> _Stored data_
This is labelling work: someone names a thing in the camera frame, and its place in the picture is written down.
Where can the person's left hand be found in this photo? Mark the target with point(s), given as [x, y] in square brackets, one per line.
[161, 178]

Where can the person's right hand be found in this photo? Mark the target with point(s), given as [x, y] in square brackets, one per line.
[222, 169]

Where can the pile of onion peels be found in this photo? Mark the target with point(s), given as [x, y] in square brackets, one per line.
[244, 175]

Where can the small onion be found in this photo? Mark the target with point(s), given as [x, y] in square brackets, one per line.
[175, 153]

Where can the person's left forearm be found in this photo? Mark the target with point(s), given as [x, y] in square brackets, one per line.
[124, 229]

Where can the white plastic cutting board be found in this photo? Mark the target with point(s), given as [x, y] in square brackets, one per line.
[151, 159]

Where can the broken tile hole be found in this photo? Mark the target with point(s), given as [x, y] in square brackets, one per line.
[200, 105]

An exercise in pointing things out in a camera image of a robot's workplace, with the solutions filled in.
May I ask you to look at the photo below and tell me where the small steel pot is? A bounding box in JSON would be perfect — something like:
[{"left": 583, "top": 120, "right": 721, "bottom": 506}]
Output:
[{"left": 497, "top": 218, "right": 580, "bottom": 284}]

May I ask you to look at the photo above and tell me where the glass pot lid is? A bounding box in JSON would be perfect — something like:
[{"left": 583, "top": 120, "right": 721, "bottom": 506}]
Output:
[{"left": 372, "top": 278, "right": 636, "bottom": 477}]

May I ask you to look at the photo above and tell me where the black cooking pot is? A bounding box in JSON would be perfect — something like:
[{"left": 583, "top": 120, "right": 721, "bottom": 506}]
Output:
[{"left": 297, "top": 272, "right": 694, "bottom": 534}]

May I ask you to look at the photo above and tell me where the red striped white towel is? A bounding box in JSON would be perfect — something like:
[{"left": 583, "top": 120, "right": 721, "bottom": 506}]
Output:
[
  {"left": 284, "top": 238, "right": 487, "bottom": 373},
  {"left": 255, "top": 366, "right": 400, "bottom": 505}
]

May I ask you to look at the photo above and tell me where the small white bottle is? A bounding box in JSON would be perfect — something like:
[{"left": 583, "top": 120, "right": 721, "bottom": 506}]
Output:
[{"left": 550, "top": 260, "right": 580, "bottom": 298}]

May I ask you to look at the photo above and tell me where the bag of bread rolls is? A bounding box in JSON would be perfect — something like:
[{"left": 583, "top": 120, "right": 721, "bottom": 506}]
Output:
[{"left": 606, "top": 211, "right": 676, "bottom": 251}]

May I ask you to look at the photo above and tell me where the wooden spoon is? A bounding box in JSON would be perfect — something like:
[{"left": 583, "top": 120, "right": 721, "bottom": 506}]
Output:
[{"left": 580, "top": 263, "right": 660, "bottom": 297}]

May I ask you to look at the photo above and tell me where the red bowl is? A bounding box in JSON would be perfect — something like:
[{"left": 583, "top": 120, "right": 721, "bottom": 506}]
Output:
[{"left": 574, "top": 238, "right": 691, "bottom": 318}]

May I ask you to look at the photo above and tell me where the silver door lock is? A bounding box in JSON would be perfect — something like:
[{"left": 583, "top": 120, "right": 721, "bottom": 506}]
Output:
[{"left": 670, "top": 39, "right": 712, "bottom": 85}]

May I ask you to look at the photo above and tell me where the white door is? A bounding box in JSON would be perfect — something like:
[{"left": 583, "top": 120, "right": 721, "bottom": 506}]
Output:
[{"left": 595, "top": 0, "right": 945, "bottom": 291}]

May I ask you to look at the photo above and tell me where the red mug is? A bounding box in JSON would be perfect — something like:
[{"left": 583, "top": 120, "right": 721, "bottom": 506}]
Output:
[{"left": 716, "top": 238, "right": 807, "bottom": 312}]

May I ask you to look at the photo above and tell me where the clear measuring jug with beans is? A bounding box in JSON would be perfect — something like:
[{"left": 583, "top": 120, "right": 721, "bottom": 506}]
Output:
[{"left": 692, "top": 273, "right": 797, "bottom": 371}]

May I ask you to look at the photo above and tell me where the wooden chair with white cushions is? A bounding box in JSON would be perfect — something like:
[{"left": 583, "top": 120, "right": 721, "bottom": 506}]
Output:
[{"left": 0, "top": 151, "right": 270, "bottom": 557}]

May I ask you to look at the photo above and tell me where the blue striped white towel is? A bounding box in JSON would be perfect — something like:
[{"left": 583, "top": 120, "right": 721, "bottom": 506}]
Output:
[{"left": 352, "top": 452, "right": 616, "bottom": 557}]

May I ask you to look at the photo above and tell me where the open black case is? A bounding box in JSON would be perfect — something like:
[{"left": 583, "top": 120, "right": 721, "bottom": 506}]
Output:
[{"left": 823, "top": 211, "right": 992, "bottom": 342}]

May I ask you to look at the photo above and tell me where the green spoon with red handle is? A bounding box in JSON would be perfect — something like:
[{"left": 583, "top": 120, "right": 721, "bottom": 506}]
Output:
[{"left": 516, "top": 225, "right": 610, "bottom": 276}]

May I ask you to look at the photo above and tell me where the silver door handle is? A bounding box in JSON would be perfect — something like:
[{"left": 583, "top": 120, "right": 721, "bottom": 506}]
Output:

> _WHAT YOU HAVE TO DO_
Wherever the string "camera" occurs in the records, copy the line it is in.

> _RESULT OF THE EXERCISE_
This is labelling work: someone names a thing in the camera frame, and its place in the picture is written down.
An exercise in pointing things out in a camera image of a robot's workplace, with the solutions filled in.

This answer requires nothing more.